“Americans spend just a fraction of online time with news compared to social media“: it looks familiar, we see that kind of alluring headline all the time. With something along those lines quickly following: “The results are sobering for the online news industry. Americans spend 22.5 percent of their Internet time on social networks and blogs, and just 2.6 percent on current events & global news.”
As always, this leaves me completely puzzled and angry because I really don’t understand how this is a relevant piece of information. Or rather, a relevant way to frame it.
Do we make giant surveys with results such as “OMG! Human beings spend more time sleeping, breathing and eating than reading newspapers! This is an alarming signal for the industry!” or “Breaking news: People spend a significant amount of time socializing in pubs and bars whereas they barely watch the news on TV!”.
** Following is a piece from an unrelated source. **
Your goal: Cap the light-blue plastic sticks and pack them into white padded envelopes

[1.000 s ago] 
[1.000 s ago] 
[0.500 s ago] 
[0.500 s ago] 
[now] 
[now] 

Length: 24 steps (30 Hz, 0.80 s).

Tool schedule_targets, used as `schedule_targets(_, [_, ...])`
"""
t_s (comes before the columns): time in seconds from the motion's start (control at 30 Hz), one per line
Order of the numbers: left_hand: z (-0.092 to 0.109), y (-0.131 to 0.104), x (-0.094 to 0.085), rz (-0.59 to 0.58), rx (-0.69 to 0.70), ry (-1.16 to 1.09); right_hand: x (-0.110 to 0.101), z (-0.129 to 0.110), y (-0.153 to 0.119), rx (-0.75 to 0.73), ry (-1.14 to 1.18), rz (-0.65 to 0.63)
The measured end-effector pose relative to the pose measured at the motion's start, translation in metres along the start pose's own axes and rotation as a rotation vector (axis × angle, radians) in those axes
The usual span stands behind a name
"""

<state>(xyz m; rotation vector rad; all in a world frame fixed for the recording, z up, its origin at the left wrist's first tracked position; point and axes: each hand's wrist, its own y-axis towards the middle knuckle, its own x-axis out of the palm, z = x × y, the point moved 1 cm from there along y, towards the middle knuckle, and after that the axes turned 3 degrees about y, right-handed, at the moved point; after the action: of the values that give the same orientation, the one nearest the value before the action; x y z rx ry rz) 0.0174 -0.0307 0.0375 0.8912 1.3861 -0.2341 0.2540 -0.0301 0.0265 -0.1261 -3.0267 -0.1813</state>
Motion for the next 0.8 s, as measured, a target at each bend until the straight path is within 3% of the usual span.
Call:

I’d be deadly interested in knowing how many hours (or minutes?) people spend reading online news. And I would be more than happy to compare that with the amount of time people spend on offline media, or whatever other activities, and those types of information are probably somewhere in the original Nielsen report (which includes very interesting data about mobile use, for example). There are tons of interesting ways to look at this issue. But, please, “22.5 percent of their Internet time” does not mean anything. What exactly is that internet time? Whose time? etc.
And really, stop considering the internet as some kind of parallel universe where people go, do some compartmented stuff, and then leave. It’s not like that at all.